Discovering Roatán’s coral reefs with Anthony’s Key Resort
Even though we got our open water certification in Roatán, we didn’t really get to see all that scuba diving in Roatán has to offer (underwater) because our training dives had been limited to just a few dive sites.
A few of the main Canadian charter vacation companies offer affordable all-inclusive Roatan vacation packages with easy, direct flights. We decided to take one in the spring of 2015 with a trip back to Roatan.
While we enjoyed our last trip to Roatán staying at the Media Luna Resort (which offers great shore diving since it’s on the south side of the island), this time we decided to stay at Anthony’s Key Resort. AKR has been around for ever (in scuba years); they helped put scuba diving in Roatan on the map. This place is designed for being in the water… when staying at AKR, you choose either a dive or snorkel package.
AKR has a fleet of 11 dive boats, a hyperbaric chamber on site, numerous rinse tanks, and large equipment lockers right at the dock. Few dive operators run as efficiently or as smoothly as these guys.
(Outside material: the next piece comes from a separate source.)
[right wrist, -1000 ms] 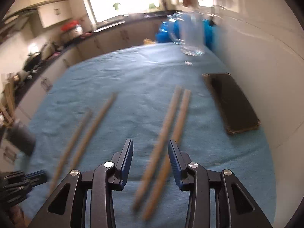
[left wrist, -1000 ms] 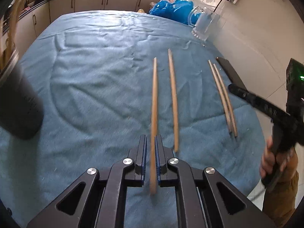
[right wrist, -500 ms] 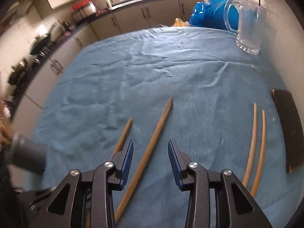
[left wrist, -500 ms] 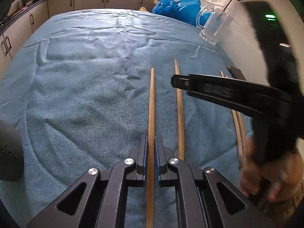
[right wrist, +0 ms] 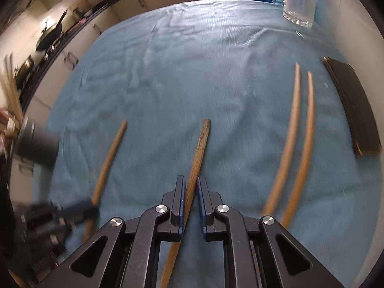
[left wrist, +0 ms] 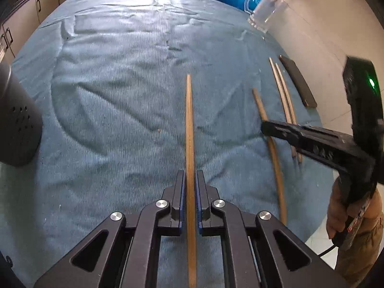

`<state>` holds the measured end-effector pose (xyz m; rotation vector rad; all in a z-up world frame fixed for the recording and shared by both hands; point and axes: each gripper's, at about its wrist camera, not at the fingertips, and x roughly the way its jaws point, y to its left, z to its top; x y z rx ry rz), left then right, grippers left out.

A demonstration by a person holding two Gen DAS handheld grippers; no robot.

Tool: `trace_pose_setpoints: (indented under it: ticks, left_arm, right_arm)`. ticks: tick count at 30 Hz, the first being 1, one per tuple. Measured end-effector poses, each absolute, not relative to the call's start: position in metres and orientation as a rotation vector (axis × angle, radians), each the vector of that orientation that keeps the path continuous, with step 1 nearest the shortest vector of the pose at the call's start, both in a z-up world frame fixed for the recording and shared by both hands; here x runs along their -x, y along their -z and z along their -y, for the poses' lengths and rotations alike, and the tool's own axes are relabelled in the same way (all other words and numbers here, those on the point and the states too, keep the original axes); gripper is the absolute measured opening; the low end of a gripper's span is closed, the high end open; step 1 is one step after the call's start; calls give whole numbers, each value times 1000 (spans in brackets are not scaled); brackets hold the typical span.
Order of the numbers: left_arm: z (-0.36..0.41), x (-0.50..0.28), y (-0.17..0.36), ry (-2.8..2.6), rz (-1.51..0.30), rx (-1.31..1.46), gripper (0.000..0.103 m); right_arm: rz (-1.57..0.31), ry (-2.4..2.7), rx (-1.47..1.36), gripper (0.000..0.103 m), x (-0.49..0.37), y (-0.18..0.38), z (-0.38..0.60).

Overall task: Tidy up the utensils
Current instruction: 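Close the right tool on a wooden chopstick while the left tool holds its chopstick, then lift both held chopsticks and carry them over the black holder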

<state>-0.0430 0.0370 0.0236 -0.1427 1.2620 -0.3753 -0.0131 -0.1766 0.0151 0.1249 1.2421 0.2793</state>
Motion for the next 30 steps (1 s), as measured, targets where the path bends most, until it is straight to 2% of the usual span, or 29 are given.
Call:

Most of the rooms are individual bungalows located on a key (Anthony’s Key) separate from the main island, accessible by a very short water taxi ride. (While this may sound like a hassle, it’s really not, and riding the water taxi is one of my favourite memories from the trip.)
When you arrive at the resort, you’re assigned to your boat for the week. Each boat is on a slightly different rotation of the dive sites so there is never more than one group at a dive site. This way you get to know your dive master and captain, as well as the other guests you’ll be diving with.
AKR offers 3 dives a day (2 morning and 1 afternoon) and 2 night dives per week. Unlimited shore diving is also offered off the key at the Front Porch dive site (which could be an extra afternoon dive or a night dive… or both). We did 4 dives a day on most days, and the shore dive site was one of the most memorable ones.
Highlights from our scuba diving in Roatan included a very large yellow frogfish, the Odyssey wreck, diving through coral channels, octopus, Caribbean reef squid, green moray and goldentail moray eels, large grouper, scorpionfish, sea turtles, and a distant eagle ray.